I was looking on E-bay for possible gifts, this holiday season, and I found the Xbox portable. It's amazing!
There was a single paragraph under this picture:
"New from Microsoft! Introducing the Xbox Portable®! How
does this portable device work? Simple! First, put the Xbox
backpack® on. Slip the titanium straps over your shoulders, and
let a friend strap the Gravity Stone®,
onto the Xbox portable. Then, without breaking your back,
realease the Stone weight, and tie the Gravity Stone Extension Wires®,
to your legs, making sure the tie is tight, and secure. Then
Place the Xbox Gaming Helmet®, on your head. Make sure you put
the Xbox Communicator®, on your ears, and then take them off, and slam
it on the floor, because it will never work, trust us!"
Notice: The Gravity Stone Extension Wires®, make cause irritation
of the anus, or ass crack. Microsoft® is not liable for any anus
abnormalities, irritation, irregular shit patterns, or a tendancy for
your gay boyfriend, to become upset. If you experience any back
problems, discontinue the use of your Xbox Portable®, and shit your
money away on porn instead. Microsoft® is not liable for any head
injuries, caused by the Gaming Helmet, and/or the extreme amount of
Gamma radiation, caused by the Xbox Communicator®. If you
experience any of the following, discontinue use:
1) Brain cancer.
2) Neck/ Skull injuries.
3) Internal bleeding
4) A willingless to have sex, with a confused young man.
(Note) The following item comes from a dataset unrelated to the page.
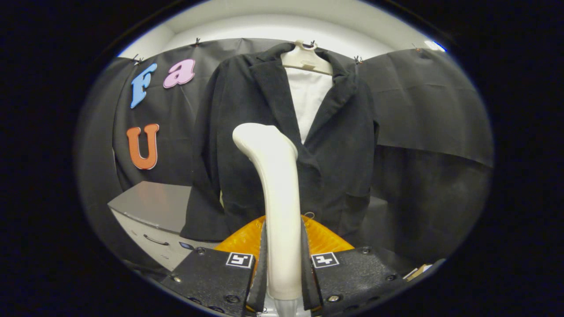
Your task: Iron the clothes twice with a garment steamer, once on the left side and once on the right side.
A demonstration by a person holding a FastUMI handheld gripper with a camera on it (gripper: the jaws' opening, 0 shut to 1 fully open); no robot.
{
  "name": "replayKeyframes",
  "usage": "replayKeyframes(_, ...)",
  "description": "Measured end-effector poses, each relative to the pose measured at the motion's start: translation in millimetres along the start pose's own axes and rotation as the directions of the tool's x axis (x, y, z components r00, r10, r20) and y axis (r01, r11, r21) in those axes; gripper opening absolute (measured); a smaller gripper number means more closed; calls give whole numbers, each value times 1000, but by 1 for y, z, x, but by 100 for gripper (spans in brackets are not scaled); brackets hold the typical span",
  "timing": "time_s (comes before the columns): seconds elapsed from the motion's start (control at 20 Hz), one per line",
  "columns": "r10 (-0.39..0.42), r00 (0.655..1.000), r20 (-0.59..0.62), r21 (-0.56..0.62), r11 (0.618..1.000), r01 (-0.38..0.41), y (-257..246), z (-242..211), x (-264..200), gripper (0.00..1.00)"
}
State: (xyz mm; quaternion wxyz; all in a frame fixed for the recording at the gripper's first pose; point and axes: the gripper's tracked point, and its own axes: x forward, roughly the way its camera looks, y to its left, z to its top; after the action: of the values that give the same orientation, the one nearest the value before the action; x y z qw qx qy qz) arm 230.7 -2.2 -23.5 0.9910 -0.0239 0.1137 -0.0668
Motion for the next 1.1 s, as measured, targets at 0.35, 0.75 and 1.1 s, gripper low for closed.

5) Anal bleeding/ extreme or explosive diarrhea.
6) Broken backs/ spines.
7) An extreme burning rash around the penis or vagina, consult ones doctor, this may be caused by the confused young man in #4.
8) The ability to not piss chickenofbrista off.
(Due to extreme complaints, of this product, absolutely sucking ass, it has been discontinued, permanently.)
Damn, I wanted one for Christmas. Oh well, I'll spend my money on porn and computers, instead.